So, he said leaning over me in a slightly menacing manner, "how do you get to meet people when you travel around?"
"Just like this," I said, and the big man looked puzzled. "By coming into a bar, buying a drink and talking with people. Like you."
The big man with the bleary look paused just long enough for it to be uncomfortable, then realised what I was saying wasn't an insult.
He sat back down. We'd already established I had written a travel book and liked talking to people, but now he could just get back to drinking at the end of his working day. I was no competition so he introduced me around as a guy who writes.
I guess not too many people who write make their way to the seedy, single-storey Turf Club in unattractive Crescent City near the redwood country of America's Pacific Northwest. When I entered an hour previous I had been hit by the smell of smoke, unusual given that this was California where smoking is banned in such places.
The sign on the door said, "smoking permitted in designated area only" so I asked the nail-hard woman behind the bar where that area was.
"It's the whole bar, honey," she said and walked off.
The Turf Club was shaking to the sound of Guess Who's American Woman from the jukebox and a dozen or so patrons were lined up along the bar bent over their liquor. And smoking.
There were few windows and a pervasive aroma of desperation. The unattached women gazed at me with considerable interest, so did the very big guy who would soon be looming over me.
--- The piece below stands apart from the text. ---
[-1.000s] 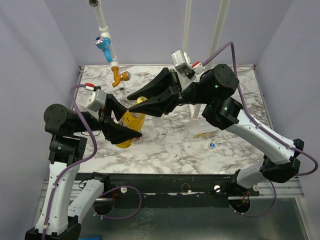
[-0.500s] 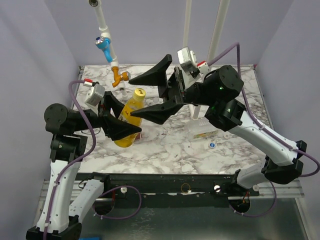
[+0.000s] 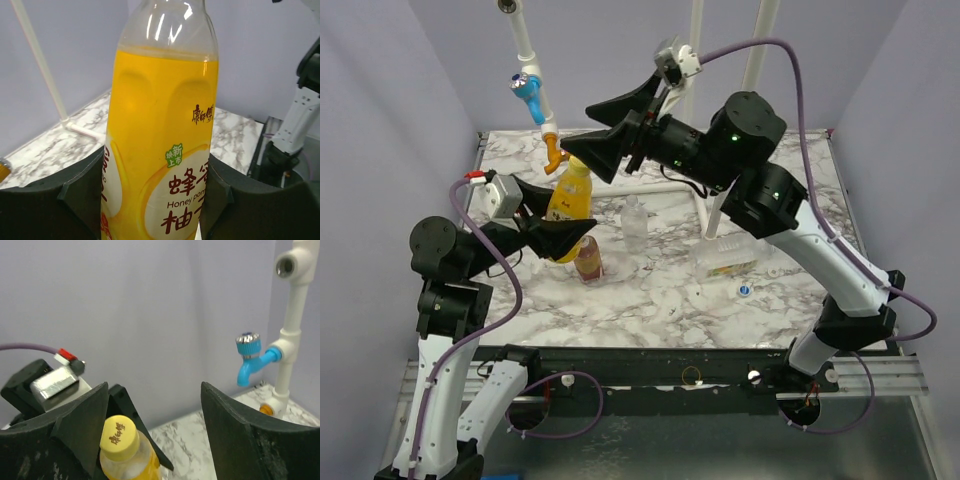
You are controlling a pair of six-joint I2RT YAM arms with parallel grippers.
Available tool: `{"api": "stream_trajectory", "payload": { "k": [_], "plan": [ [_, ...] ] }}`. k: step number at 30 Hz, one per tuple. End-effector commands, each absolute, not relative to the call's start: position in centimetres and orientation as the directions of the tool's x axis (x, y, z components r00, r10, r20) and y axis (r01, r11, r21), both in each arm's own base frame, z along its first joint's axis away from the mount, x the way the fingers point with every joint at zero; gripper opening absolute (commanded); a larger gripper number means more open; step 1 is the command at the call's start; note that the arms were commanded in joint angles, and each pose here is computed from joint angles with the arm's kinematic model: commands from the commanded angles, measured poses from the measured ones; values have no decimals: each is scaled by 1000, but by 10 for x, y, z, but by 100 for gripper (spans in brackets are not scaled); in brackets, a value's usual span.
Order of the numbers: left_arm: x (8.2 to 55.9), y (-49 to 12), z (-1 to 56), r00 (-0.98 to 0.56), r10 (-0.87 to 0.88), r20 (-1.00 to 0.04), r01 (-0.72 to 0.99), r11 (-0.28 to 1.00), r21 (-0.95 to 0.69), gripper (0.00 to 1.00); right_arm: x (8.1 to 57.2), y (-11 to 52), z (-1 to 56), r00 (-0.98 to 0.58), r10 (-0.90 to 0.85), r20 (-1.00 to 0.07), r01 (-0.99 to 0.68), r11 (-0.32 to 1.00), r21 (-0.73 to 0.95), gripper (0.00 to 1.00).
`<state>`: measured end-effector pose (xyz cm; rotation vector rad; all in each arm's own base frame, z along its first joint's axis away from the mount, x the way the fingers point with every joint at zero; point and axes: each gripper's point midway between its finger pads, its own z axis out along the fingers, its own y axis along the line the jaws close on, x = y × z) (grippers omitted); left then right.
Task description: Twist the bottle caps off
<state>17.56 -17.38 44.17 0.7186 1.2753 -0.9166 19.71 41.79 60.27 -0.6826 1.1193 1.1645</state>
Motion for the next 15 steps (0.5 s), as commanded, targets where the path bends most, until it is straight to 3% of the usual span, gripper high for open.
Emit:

I ordered drinks and waited.
Sure enough one of the women, Sue, came over and started chatting - she loved my accent - and after a while she introduced me to June and Mary, two enormous women with piled-high hair and too much makeup.
They didn't often come here, they said, but they were having a girls' night out. I thought the Turf Club didn't look like it offered much for the girls other than passing truckers, run-down locals and some folks from around town who happened to drift in on their way somewhere else. So I said as much.
No, they liked it here. Mary, who had a teenage daughter, said, "Somethin'll happen later" and looked around hopefully.
Then the big man lurched over and introduced himself as John-Dean. He'd been spending time with Sue before she had come over out of curiosity so he needed to check me out. Reassured I was no threat - the accent, the wife back in the nearby motel, and just passing through town - he dropped his hefty frame on to the stool next to me and talked about logging.
Mary and Sue seemed a little miffed. The stranger with the accent had been talking to them and now John butts in? I made friendly eye-contact around John and they smiled sweetly, waiting for him to leave.
After a beer and a brandy he did, but by then the somethin' had happened. Mary and Sue were deeply engaged in a conversation with someone else.
A droop-eyed woman in her 60s arrived and sat on the other side of me just as the jukebox played American Woman again.
She said hello in a slurry and slightly incoherent manner and then a skinny guy 30 years her junior came up all oily and lascivious and draped himself over her to make me keep my distance. She laughed and loved it, and he bought her drinks on the promise of something else later.
Mary and Sue came and said goodbye and left with a guy in his 50s wearing a battered baseball cap and gleaming white Nikes, and then John-Dean slapped me on the back and left, too.
The crowd was thinning out so I tipped the nail-hard woman, got a kiss from the tipsy old lady next to me and went back to the motel thinking how easy it was to meet people.
All you need do is go to a place as unpromising as the shabby Turf Club in Crescent City, on Front St just off Highway 101, and sit.